■ Action item ■
Check every line below for the word "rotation" and show those that hold it.
------ Data for processing
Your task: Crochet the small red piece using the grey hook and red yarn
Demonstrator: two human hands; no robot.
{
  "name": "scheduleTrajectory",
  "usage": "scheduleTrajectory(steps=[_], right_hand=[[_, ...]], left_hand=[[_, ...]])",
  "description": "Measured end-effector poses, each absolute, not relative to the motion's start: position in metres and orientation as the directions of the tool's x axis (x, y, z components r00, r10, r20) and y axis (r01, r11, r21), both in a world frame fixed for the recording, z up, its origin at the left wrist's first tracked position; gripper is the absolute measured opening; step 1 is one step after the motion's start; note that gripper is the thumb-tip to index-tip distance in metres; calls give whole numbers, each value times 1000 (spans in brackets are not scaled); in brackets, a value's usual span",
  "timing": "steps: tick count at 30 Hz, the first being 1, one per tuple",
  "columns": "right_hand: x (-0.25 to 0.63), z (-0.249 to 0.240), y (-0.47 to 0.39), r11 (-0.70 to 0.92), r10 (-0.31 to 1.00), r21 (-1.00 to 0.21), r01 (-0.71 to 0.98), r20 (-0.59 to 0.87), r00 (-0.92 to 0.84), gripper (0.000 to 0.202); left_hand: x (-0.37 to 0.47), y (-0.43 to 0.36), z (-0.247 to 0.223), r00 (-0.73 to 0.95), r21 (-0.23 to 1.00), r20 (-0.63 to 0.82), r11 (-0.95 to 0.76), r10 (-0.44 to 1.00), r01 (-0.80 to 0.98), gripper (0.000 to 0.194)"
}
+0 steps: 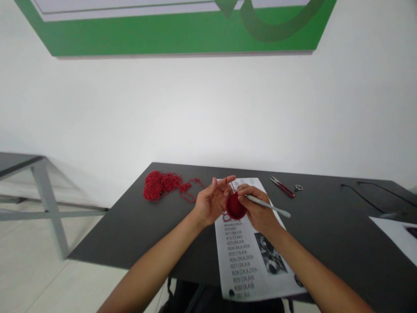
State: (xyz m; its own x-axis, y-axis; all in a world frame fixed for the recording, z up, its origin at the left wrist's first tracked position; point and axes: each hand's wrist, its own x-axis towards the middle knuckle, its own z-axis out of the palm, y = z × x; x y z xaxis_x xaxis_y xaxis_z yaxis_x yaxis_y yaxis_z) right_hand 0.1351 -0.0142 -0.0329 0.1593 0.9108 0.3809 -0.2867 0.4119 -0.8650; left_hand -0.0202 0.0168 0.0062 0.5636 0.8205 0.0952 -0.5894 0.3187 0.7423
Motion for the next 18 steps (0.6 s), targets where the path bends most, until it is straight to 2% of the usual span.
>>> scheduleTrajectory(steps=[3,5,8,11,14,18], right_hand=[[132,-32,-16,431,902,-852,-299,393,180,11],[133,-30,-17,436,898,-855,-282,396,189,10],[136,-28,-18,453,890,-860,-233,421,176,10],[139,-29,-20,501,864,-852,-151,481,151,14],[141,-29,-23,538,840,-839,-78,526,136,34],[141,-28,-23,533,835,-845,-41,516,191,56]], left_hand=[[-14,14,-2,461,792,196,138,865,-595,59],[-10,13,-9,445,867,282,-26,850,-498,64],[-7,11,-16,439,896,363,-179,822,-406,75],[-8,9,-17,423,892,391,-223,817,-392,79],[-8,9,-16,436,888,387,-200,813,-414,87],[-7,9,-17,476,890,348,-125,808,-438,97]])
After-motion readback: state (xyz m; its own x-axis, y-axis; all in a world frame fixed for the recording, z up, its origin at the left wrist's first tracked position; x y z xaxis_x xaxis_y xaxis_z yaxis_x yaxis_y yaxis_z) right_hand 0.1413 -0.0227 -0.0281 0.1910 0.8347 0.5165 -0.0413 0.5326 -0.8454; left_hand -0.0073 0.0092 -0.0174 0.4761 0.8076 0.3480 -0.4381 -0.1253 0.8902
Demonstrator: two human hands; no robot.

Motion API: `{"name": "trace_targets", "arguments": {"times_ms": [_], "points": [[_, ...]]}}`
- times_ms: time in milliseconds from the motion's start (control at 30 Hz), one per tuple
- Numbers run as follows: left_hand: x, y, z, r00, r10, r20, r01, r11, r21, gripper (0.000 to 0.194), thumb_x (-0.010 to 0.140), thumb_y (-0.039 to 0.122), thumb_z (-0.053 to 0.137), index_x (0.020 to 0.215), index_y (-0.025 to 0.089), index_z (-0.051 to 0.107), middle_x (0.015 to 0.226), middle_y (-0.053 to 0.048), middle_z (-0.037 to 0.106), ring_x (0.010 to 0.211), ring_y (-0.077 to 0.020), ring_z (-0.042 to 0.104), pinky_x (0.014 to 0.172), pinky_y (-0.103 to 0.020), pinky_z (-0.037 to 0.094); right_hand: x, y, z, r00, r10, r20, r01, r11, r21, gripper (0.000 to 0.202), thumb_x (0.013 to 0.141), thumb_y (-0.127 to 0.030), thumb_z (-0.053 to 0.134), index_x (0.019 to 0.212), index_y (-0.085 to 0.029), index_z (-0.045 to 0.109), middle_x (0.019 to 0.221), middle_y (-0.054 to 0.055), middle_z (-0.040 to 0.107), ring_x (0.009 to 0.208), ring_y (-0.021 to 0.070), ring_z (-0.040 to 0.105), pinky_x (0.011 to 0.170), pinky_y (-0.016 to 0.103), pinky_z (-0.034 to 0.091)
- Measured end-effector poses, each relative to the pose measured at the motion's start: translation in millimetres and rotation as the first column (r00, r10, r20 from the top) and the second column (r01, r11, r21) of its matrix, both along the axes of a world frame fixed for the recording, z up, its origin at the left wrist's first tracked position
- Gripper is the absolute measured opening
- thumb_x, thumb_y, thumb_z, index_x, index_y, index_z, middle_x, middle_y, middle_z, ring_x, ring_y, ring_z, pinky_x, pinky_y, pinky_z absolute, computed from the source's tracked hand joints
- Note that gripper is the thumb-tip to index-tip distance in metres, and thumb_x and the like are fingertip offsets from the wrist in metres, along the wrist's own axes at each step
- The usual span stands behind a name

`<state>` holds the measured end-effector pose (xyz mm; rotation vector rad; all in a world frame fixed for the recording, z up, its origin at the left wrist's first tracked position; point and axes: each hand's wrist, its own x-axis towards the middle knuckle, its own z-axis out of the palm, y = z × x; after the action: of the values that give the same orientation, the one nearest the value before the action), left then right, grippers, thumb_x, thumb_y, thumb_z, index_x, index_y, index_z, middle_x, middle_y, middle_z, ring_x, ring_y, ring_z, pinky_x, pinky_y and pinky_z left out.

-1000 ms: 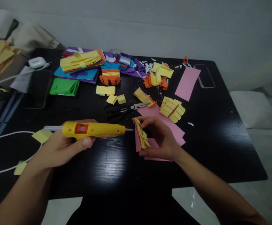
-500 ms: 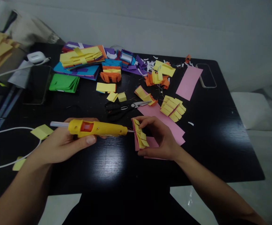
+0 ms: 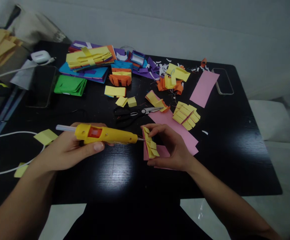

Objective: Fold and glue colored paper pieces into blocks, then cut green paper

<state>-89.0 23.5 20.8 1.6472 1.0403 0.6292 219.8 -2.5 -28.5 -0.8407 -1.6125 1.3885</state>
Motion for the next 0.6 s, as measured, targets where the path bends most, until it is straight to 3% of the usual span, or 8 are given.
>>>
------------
■ Exercise output ■
- Measured end-effector poses, each relative to the pose measured at the motion's start: translation in millimetres and rotation as the first column (r00, r10, r20 from the top) and the second column (r01, r11, r21) of its matrix, both along the axes of a world frame fixed for the recording, z up, its origin at the left wrist's first tracked position
`<state>` holds the measured end-effector pose (xyz mm; rotation vector rad; all in a world frame fixed for the recording, z up, its origin at the left wrist's first tracked position; point and axes: each hand's wrist, its own x-axis towards the middle knuckle, its own z-axis out of the palm, y = z × x; after the action: of the values that give the same orientation, the one nearest the value before the action), left then right, grippers, thumb_x, thumb_y, thumb_z, index_x, index_y, index_z, middle_x, middle_y, middle_z, ring_x, ring_y, ring_z, pinky_x, pinky_y and pinky_z left out.

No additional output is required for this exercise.